An action proceeding is instituted by issuing a summons. In the case of a relatively straightforward claim, a simple summons will be issued, but where the particulars are more complicated a combined summons is best suited. All action proceedings are resolved at trial by evidence that is led before the court, if not settled between the parties beforehand or dismissed due to a technicality.
Motion proceedings on the other hand are brought by way of notice. They differ in that no oral evidence is led in court. The parties exchange affidavits setting out the facts of their respective cases supported by sufficient documentary proof. This is why it is said that motion proceedings are decided on the papers put before the court.
If the facts are disputed between the parties, the case must not be brought on motion proceedings because an applicant instituting motion proceedings in these circumstances runs the risk of its application being dismissed with costs. The court may, in exceptional circumstances, order that oral evidence is led to qualify a fact inadequately supported by documentary proof or in dispute.
What is important to note in motion proceedings is which party bears the risk of their case being dismissed in favour of the other party when a dispute of fact arises.

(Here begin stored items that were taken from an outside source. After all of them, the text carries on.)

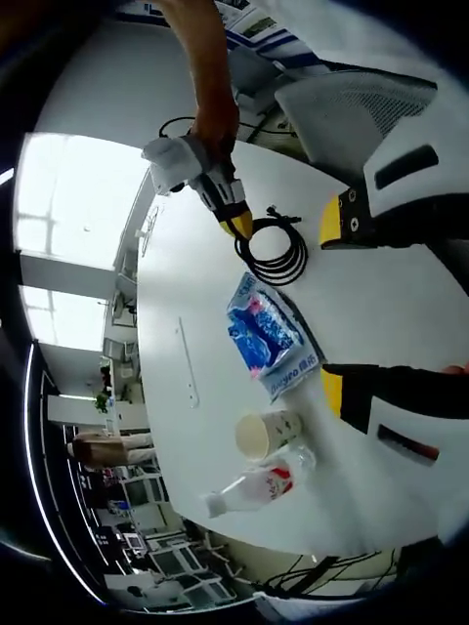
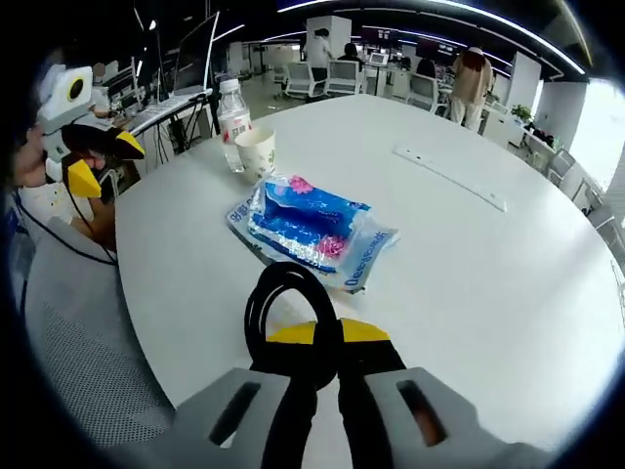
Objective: Arrange the tabletop items into an orderly group along one side of the table until the central work area is clear of visible clutter.
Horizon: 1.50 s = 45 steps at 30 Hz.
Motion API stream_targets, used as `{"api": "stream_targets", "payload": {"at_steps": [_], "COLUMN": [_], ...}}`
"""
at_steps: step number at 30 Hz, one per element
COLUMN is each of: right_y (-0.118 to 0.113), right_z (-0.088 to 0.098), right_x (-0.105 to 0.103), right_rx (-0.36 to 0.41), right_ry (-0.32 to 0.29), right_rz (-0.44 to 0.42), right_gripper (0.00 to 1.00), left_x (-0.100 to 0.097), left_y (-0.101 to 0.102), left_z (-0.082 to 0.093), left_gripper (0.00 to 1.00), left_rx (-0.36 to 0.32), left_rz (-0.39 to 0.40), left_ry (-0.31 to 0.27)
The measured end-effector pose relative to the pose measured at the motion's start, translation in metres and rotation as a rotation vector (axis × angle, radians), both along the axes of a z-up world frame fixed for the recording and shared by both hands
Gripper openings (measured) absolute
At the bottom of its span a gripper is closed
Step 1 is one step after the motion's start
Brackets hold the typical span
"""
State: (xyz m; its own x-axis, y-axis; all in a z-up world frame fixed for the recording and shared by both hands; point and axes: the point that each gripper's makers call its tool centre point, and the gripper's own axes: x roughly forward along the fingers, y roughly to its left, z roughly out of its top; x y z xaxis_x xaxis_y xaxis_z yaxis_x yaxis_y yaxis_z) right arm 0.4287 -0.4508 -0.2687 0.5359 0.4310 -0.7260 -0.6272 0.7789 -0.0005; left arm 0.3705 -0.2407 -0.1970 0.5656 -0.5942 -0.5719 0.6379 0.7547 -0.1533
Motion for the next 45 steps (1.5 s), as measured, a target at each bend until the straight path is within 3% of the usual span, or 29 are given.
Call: {"api": "stream_targets", "payload": {"at_steps": [3, 20, 45], "right_y": [-0.02, -0.088, -0.099], "right_z": [0.002, 0.002, -0.015], "right_x": [0.002, 0.001, 0.018], "right_rx": [0.041, 0.026, 0.022], "right_ry": [0.006, 0.023, 0.068], "right_rz": [-0.092, -0.228, -0.27], "right_gripper": [0.03, 0.02, 0.03], "left_x": [-0.001, -0.004, -0.004], "left_y": [-0.006, -0.017, -0.01], "left_z": [0.001, -0.001, -0.002], "left_gripper": [0.46, 0.46, 0.46], "left_rx": [-0.004, -0.004, 0.01], "left_rz": [-0.01, -0.036, -0.005], "left_ry": [-0.002, 0.003, 0.008]}}
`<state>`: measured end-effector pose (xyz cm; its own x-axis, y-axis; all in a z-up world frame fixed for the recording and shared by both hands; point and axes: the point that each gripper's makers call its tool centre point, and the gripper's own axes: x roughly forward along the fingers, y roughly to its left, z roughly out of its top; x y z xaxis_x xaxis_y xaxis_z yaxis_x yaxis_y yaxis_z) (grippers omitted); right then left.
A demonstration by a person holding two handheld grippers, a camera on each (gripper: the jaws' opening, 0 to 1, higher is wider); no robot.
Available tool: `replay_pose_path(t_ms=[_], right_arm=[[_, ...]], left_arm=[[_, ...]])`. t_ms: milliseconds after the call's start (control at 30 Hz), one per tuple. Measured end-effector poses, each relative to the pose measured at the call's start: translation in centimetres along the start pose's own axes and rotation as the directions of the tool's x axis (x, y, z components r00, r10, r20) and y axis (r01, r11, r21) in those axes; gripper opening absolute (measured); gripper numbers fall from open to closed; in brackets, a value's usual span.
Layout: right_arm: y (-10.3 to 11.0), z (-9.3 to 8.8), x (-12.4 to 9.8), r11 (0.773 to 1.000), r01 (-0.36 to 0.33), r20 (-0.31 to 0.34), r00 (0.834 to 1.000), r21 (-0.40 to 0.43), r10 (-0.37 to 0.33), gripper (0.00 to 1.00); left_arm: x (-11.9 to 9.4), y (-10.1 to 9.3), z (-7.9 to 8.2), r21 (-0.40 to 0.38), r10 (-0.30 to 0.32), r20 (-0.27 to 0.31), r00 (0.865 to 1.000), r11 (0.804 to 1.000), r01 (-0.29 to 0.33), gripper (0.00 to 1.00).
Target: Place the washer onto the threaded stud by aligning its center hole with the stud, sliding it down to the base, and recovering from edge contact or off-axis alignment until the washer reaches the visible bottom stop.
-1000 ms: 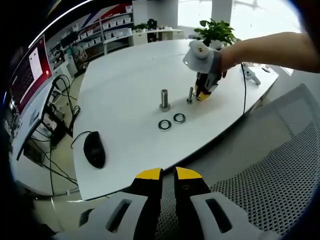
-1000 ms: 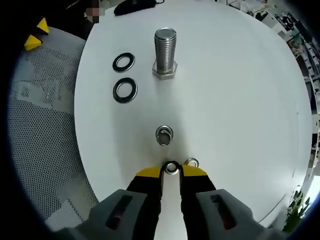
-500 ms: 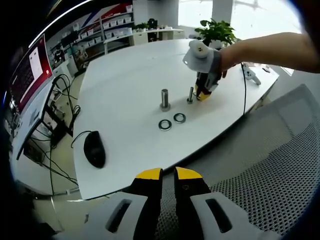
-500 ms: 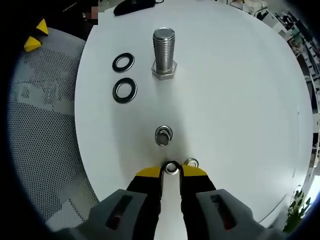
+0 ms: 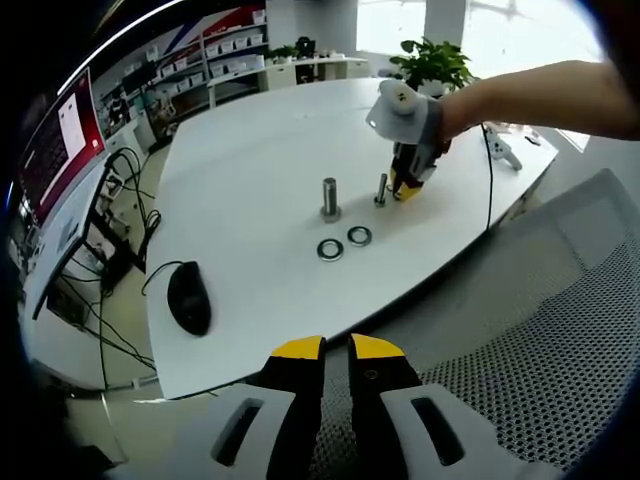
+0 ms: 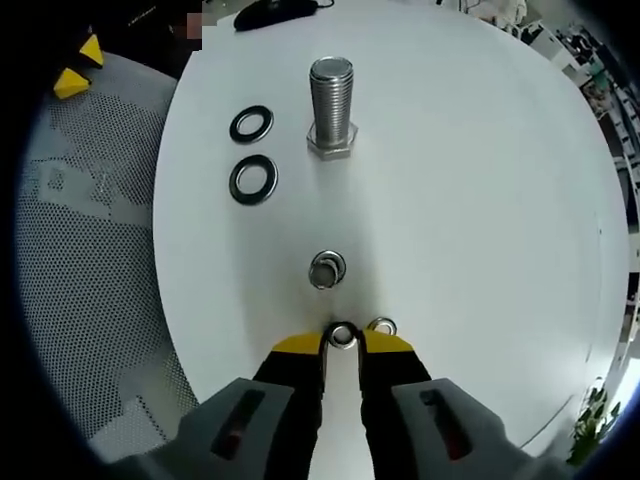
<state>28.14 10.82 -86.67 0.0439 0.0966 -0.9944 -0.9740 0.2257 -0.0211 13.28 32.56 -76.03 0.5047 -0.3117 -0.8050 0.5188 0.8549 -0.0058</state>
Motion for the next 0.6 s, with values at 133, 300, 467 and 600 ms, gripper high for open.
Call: replay_pose_path(t_ms=[133, 300, 467, 600], right_arm=[[-0.32, 0.01, 0.22, 1.000, -0.013, 0.007, 1.000, 0.008, 0.013, 0.14], [0.20, 0.23, 0.17, 0.999, -0.044, 0.017, 0.999, 0.032, 0.043, 0.14], [0.19, 0.48, 0.20, 0.998, -0.055, 0.029, 0.998, 0.026, 0.054, 0.14], [0.40, 0.66, -0.22, 0.998, -0.062, 0.037, 0.997, 0.025, 0.061, 0.14]], left_arm=[[0.00, -0.04, 0.01, 0.001, 0.000, 0.000, 1.000, 1.000, 0.000, 0.07], [-0.01, -0.07, 0.02, 0.001, 0.000, 0.001, 1.000, 1.000, 0.000, 0.07], [0.01, -0.07, 0.05, 0.002, 0.000, 0.001, 1.000, 1.000, 0.000, 0.07], [-0.01, -0.08, 0.03, 0.003, 0.000, 0.001, 1.000, 1.000, 0.000, 0.07]])
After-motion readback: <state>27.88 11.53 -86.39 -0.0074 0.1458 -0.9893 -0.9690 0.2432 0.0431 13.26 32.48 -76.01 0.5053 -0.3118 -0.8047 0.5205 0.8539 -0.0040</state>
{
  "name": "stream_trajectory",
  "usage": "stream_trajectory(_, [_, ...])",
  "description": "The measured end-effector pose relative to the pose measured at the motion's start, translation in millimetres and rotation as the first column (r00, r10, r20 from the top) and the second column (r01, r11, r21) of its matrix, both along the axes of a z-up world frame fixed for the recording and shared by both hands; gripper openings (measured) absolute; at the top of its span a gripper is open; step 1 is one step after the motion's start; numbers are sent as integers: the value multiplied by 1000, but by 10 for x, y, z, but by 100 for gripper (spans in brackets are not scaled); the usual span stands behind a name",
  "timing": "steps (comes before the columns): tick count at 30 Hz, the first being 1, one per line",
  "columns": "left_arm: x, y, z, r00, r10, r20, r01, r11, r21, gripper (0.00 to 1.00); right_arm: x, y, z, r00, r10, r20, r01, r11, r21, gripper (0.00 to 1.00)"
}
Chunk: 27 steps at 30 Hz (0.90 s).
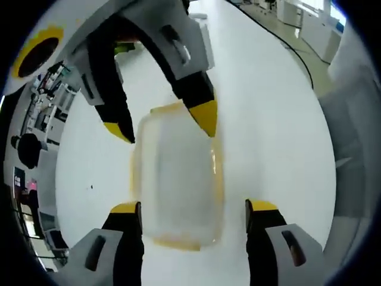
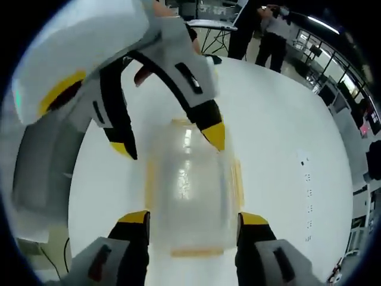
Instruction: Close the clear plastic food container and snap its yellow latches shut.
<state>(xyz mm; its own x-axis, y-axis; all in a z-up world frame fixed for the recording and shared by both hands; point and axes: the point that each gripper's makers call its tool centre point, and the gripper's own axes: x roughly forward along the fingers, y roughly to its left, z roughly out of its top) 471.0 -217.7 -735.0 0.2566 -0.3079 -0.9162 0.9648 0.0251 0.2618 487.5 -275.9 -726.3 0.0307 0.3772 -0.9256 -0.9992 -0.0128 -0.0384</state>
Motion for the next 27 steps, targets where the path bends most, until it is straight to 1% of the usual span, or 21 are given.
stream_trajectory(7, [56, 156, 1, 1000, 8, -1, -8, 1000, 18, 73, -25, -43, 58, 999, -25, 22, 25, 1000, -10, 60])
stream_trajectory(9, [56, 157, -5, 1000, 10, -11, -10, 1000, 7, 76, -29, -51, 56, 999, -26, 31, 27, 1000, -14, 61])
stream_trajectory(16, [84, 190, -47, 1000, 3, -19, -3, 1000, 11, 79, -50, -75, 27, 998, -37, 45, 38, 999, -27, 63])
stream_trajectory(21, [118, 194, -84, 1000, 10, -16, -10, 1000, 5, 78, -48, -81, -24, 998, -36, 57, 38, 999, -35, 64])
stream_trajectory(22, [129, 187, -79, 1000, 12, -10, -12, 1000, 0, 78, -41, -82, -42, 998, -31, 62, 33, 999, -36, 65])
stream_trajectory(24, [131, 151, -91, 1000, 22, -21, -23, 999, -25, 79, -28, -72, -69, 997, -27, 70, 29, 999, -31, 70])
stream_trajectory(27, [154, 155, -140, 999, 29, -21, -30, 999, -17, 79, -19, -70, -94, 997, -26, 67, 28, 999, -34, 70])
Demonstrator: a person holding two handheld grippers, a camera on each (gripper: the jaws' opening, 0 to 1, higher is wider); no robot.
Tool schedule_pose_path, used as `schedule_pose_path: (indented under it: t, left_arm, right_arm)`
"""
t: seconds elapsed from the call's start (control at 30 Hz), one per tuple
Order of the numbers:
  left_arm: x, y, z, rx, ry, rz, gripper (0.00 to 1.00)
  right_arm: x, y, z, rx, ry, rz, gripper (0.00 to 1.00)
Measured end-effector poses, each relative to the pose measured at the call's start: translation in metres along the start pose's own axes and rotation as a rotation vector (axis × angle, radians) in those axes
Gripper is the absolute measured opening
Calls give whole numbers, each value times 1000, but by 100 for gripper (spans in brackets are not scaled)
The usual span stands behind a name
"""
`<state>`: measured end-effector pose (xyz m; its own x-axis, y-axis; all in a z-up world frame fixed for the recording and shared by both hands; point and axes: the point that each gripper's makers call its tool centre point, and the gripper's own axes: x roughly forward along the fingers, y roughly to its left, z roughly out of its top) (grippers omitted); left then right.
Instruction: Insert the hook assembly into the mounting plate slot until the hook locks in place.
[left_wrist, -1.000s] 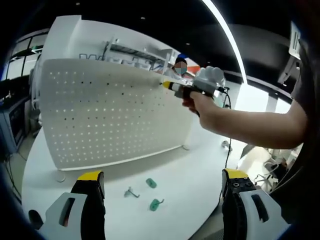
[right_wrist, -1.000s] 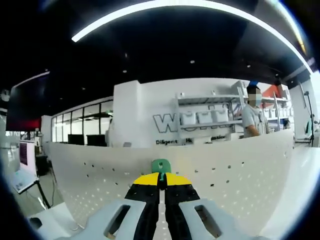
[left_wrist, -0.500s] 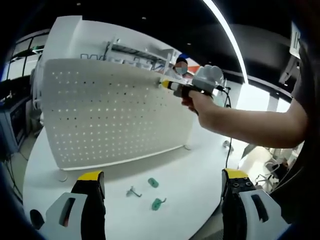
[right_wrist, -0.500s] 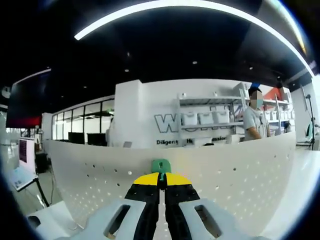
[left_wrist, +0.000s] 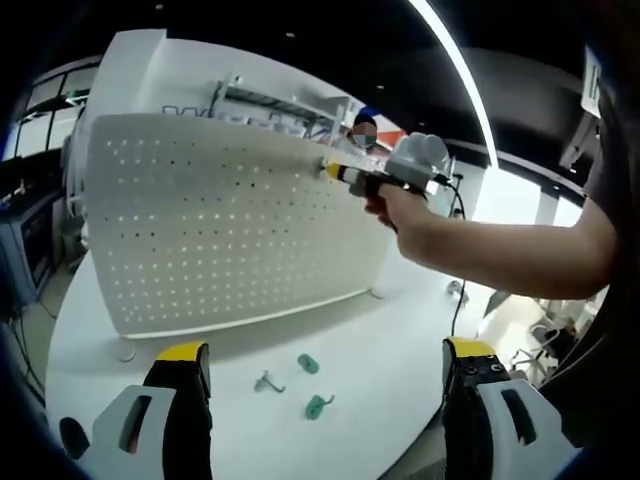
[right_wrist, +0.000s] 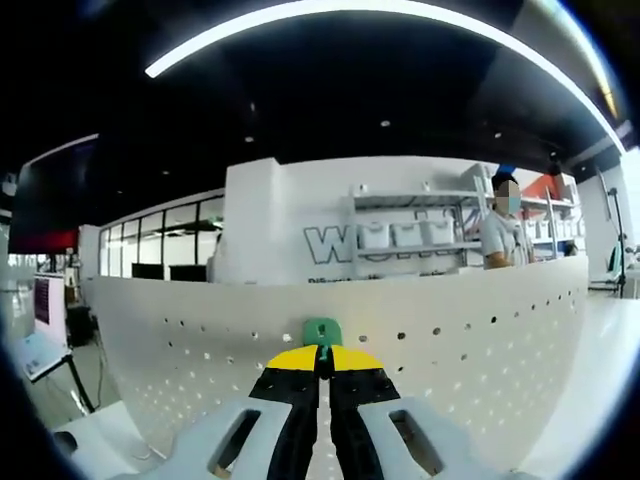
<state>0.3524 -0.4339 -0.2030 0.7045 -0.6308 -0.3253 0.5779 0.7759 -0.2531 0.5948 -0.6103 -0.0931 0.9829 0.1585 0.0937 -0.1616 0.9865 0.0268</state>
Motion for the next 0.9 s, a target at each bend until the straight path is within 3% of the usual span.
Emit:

Up until the recent decision in Buffalo Freight Systems v Crestleigh Trading (311/09)  ZASCA 66 (24 May 2010), where facts were in dispute, the applicant always ran the risk that the court would, in the event of a dispute of fact, accept the facts as set out in the respondent's affidavit and dismiss the application. This principle was established by the Supreme Court in the Plascon-Evans Paint case and meant that the applicant's evidence would automatically have been dismissed and the respondent's evidence relied on when the two differed in their content.
However, since the Buffalo Freight case, where facts are in dispute between the parties to motion proceedings, the risk has now been equalised. In this case the court further investigated the respondent's affidavits and evidence and found that the respondent's version of the facts was so farfetched and indefensible that it couldn't be relied on to decide the case. The court then favoured the applicant's more probable account of the facts and dismissed the respondent's fanciful and untenable explanation of what had taken place.
There is a moral to the story. During motion proceedings, to avoid affidavits and evidence of disputed facts being dismissed, the applicant and the respondent should support their claims with substantial and independent documentary evidence. By doing so, they will increase their probability of success. The court can be left with only one conclusion: based on these facts, the more probable of the two versions should be accepted.